The article entitled “The Woman Question,” written by Harriet Beecher Stowe, was published in New York in the year 1869. The article powerfully aims at discussing and observing the prescribed roles and expectations of one gender as opposed to another. It addresses a social-based stigmatism that was transpiring throughout that time. Stowe, in addressing the woman question, tells how women had to suffer the unfair treatments of society and the law: Women “can make no contract and hold no property; whatever she inherits or earns becomes at the moment the property of her husband, who can take and use her wages without consulting her” (Stowe 2). This is how a woman’s place was seen in society under the English common law, a way of life that was widely accepted and practiced in the United States during that timeframe. Stowe compared the woman-to-man relationship in the 19th century to that of the “Negro Slave” (2). Men were expected to be the sole owner of everything; men were able to vote, to sign documents, etc., while on the other hand, women did not have those rights. Women were not able to vote or have any access to basic human rights. Equality was not there.

According to the article, men (the husbands) sometimes acquired great “fortune” or inheritance through the woman. However, due to the law dictating a woman’s standing, they had to submit to their husbands; they were not obligated or entitled to the pleasure of their fortune, “He is sole master of it, and she cannot draw a penny” (Stowe 2). In addition, the article gives a vivid representation of what it was like for women. It shows how the life of a man and woman was different in terms of the amenities they had and did not have access to. It focuses on the position of a woman from an economic, social and political standpoint.
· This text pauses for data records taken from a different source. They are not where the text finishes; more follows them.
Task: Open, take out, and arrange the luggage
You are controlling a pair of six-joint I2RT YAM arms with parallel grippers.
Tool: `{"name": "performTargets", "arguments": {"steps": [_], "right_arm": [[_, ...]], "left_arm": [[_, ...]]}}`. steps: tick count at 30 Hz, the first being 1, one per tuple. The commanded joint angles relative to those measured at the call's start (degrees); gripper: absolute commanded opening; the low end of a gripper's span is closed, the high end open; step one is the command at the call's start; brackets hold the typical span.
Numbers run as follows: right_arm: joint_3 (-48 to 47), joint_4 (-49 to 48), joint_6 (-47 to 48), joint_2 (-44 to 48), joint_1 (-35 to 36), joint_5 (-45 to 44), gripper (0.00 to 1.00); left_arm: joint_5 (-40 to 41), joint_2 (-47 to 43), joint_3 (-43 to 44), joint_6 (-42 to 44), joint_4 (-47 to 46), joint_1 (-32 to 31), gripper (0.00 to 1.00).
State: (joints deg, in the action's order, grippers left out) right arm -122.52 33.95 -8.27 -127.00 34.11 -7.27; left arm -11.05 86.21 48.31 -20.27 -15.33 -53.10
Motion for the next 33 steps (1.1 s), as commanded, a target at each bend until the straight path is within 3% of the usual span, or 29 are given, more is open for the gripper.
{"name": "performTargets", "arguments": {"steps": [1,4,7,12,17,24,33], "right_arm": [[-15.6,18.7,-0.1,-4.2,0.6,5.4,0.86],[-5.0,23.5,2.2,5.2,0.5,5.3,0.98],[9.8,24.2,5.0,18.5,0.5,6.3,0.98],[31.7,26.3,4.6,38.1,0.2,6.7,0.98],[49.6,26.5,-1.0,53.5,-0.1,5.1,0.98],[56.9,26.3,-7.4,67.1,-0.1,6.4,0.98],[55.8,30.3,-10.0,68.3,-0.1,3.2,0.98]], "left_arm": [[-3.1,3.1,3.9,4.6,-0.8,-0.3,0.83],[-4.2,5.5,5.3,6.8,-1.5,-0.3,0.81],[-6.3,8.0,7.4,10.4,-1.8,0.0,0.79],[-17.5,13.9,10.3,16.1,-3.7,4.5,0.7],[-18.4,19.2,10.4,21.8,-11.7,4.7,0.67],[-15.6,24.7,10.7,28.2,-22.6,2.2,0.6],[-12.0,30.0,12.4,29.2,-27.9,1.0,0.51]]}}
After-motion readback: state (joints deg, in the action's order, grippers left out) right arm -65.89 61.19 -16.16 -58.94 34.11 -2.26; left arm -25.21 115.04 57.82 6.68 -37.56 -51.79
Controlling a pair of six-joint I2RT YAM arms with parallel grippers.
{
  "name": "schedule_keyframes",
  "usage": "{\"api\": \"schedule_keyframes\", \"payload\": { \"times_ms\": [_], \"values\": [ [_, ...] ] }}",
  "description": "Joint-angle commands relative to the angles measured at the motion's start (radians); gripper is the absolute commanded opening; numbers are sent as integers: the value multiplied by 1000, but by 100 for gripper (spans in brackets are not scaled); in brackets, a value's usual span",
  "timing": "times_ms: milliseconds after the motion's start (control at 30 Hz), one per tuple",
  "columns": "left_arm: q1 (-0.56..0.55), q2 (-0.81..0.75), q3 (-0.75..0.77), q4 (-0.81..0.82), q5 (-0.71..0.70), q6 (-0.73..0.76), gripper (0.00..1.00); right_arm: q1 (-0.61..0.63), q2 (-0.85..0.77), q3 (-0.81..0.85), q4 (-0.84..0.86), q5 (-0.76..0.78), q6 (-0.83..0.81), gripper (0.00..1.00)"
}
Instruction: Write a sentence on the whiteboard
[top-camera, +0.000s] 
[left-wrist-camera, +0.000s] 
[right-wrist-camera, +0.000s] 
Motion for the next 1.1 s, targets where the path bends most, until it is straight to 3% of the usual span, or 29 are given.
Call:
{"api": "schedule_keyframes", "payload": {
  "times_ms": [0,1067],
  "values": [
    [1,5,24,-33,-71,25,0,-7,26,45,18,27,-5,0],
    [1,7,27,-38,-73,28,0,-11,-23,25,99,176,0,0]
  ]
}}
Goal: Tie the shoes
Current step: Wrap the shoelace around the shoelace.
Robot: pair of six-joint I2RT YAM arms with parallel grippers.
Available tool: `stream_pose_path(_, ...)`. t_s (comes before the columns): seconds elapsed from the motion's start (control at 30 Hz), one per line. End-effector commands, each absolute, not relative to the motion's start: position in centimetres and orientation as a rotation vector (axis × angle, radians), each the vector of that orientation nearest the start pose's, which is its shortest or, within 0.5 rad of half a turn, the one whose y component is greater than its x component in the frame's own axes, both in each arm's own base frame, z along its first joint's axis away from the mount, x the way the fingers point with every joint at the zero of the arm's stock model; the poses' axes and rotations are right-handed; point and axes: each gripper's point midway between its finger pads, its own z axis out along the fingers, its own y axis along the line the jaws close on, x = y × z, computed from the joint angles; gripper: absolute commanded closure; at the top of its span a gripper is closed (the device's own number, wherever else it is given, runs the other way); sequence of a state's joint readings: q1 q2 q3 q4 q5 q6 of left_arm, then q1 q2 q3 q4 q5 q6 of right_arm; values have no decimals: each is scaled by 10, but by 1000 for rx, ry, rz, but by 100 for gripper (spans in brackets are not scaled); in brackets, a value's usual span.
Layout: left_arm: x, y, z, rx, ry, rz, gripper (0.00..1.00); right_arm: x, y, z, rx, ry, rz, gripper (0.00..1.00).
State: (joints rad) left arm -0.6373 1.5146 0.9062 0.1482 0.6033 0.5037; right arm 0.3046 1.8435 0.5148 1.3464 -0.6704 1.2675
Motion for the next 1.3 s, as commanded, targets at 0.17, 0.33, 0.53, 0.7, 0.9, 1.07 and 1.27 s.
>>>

This era of woman oppression and total male dominance influenced debates and opened doors to initiate various interventions that protected women and placed emphasis on their rights: right to freedom, speech and independence. It was an era that defined women as being subjected to or defined by matrimony. Women did not have access to education, social life or any amenities that would uplift them. This is what the woman question is centered around and deals with. It challenged the minds of many as the place of a woman in society was being questioned. Debates surrounding what was known as the woman question did influence women and the laws that evolved around them. It has certainly influenced woman in American literature in the decades ahead. The woman question, the question regarding a woman’s place, was gradually being answered from the late 19th century through the 20th century when women began to earn their place within American society.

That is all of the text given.